Show that all galilean spaces are isomorphic to each other \({ }^{6}\) and, in particular, isomorphic to the coordinate space \(\mathbb{R} \times \mathbb{R}^{3}\). Let \(M\) be a set. A one-to-one correspondence \(\varphi_{1}: M \rightarrow \mathbb{R} \times \mathbb{R}^{3}\) is called a galilean coordinate system on the set \(M\). A coordinate system \(\varphi_{2}\) moves uniformly with respect to \(\varphi_{1}\) if \(\varphi_{1} \varphi_{2}^{-1}: \mathbb{R} \times \mathbb{R}^{3} \rightarrow \mathbb{R} \times \mathbb{R}^{3}\) is a galilean transformation. The galilean coordinate systems \(\varphi_{1}\) and \(\varphi_{2}\) give \(M\) the same galilean structure.

In classical mechanics, the Galilean coordinate system is a tool we use to describe the position and motion of objects. Galilean coordinate systems are made up of a time axis and three spatial dimensions, which we commonly notate as \( \mathbb{R} \times \mathbb{R}^{3} \). This representation allows us to describe the position of any point or object at a given time.

When we talk about a one-to-one correspondence with a set \( M \), what we mean is that there is a unique mapping for every point in \( M \), with no repeats or omissions. This mapping connects each point in \( M \) to a specific point in time-space, \( \mathbb{R} \times \mathbb{R}^{3} \)—the realm of everyday distances and durations. Thus, a coordinate system is simply a way to link the abstract points in \( M \) to concrete positions and moments we can measure and comprehend.

A Galilean transformation is the shift from one Galilean coordinate system to another while preserving the structure of space and time laid out by Newton's laws of motion. Essentially, it's the mathematical framework that we use to switch perspectives between different observers moving at constant velocities relative to each other, without altering the physics of the scenario.

For two coordinate systems, \( \varphi_{1} \) and \( \varphi_{2} \) moving uniformly with respect to one another, the transformation \( [\varphi_{1} \varphi_{2}^{-1}]: \mathbb{R} \times \mathbb{R}^{3} \rightarrow \mathbb{R} \times \mathbb{R}^{3} \) is our Galilean transformation. It ensures that the fundamental principles, like the relativity of motion and the independence of space and time, remain intact despite the change in the observer's motion.

Mathematical isomorphism is a concept that enables us to say two mathematical structures are, for all intents and purposes, the same. It's a bijective correspondence—meaning a pairing where each element of one set is matched with a unique element of another set, and vice versa—that plays nicely with the operations and relations of the sets involved.

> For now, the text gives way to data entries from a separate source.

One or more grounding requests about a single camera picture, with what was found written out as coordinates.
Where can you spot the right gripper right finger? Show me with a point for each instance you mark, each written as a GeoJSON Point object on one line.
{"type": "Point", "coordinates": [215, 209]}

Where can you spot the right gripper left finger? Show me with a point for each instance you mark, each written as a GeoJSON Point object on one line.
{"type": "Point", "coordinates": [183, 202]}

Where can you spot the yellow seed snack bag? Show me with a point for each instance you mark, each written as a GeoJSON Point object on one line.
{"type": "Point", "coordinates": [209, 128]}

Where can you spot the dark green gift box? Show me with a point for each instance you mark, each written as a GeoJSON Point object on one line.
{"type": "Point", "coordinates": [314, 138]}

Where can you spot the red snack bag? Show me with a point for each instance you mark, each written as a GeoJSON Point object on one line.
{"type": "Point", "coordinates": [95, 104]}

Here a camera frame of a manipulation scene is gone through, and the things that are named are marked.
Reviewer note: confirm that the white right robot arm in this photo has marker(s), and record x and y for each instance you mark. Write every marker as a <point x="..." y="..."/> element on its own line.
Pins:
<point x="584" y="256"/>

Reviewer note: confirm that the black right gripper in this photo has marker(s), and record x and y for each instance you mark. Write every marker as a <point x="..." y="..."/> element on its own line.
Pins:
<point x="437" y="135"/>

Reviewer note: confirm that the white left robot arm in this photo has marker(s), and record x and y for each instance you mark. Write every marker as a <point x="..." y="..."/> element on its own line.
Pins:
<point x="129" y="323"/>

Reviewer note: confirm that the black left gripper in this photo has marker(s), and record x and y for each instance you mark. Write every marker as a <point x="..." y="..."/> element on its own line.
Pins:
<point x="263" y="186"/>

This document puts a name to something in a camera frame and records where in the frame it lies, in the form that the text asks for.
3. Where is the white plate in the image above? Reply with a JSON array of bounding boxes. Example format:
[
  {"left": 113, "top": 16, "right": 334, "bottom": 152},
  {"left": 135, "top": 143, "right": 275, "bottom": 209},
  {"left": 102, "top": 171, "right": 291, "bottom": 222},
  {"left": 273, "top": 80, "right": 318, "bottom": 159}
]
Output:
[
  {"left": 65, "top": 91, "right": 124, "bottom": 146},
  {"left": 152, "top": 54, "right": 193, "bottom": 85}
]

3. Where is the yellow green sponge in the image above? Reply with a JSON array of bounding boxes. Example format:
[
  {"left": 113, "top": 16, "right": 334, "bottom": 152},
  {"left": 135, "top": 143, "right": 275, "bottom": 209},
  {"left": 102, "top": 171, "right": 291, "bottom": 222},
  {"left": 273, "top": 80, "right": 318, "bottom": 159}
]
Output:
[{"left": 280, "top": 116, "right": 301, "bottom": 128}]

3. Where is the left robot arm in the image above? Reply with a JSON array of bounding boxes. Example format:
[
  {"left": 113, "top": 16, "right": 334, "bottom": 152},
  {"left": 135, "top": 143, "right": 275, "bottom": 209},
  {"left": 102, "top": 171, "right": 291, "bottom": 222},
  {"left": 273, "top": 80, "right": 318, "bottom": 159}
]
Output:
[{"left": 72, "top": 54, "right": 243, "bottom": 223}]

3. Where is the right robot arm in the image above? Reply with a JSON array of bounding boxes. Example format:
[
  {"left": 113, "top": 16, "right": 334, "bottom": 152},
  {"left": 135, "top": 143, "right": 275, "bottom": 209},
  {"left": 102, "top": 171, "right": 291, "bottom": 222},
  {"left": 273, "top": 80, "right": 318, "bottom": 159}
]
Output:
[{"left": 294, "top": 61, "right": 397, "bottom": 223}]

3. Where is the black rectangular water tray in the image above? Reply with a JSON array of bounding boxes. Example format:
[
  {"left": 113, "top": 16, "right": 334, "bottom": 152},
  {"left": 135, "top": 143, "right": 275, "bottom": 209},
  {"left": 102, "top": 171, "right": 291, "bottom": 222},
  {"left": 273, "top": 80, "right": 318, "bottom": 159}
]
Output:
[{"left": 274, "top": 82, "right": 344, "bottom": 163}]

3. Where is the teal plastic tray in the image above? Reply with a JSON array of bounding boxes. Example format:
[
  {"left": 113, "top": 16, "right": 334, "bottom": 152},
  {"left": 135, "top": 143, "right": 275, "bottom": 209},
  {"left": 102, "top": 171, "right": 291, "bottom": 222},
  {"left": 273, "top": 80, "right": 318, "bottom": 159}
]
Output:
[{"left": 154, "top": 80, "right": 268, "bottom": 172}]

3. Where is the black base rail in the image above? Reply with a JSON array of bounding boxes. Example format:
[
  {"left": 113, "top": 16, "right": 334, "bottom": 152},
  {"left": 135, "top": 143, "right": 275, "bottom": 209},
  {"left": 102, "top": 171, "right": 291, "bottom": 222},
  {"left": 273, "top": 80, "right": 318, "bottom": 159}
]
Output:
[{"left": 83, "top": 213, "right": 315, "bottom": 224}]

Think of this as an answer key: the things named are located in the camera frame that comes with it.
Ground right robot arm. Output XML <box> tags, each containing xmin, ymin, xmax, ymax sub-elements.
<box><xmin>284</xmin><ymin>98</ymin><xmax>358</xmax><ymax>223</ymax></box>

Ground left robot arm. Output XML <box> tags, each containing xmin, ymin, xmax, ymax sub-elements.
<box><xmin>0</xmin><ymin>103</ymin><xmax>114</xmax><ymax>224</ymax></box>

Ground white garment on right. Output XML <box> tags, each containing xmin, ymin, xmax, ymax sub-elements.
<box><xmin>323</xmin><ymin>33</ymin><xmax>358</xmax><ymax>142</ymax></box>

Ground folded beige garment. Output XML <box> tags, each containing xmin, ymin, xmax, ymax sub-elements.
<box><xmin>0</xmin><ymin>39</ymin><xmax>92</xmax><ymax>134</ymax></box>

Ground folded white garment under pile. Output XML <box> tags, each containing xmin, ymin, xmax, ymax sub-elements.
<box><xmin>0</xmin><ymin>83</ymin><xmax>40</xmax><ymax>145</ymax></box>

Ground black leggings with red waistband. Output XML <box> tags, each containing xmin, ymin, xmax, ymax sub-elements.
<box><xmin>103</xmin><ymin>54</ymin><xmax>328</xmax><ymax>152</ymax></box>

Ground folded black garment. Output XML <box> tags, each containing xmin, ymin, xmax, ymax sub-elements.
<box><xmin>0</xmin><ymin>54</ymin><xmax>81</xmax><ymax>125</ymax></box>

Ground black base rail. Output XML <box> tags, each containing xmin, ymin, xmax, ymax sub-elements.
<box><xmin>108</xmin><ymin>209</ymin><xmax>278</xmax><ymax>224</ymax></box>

So, when we talk about Galilean spaces being 'isomorphic', we're saying they can be perfectly mapped onto each other via a bijective function, preserving the structure. It means no matter which Galilean space (a kind of mathematical model of reality) you're working with, you can expect it to behave in the same way as any other Galilean space, or even the standard coordinate space \( \mathbb{R} \times \mathbb{R}^{3} \). This concept is what underpins the simplicity and elegance of classical mechanics, allowing physicists and mathematicians to easily translate problems into a standard form where they're more manageable and intuitive to solve.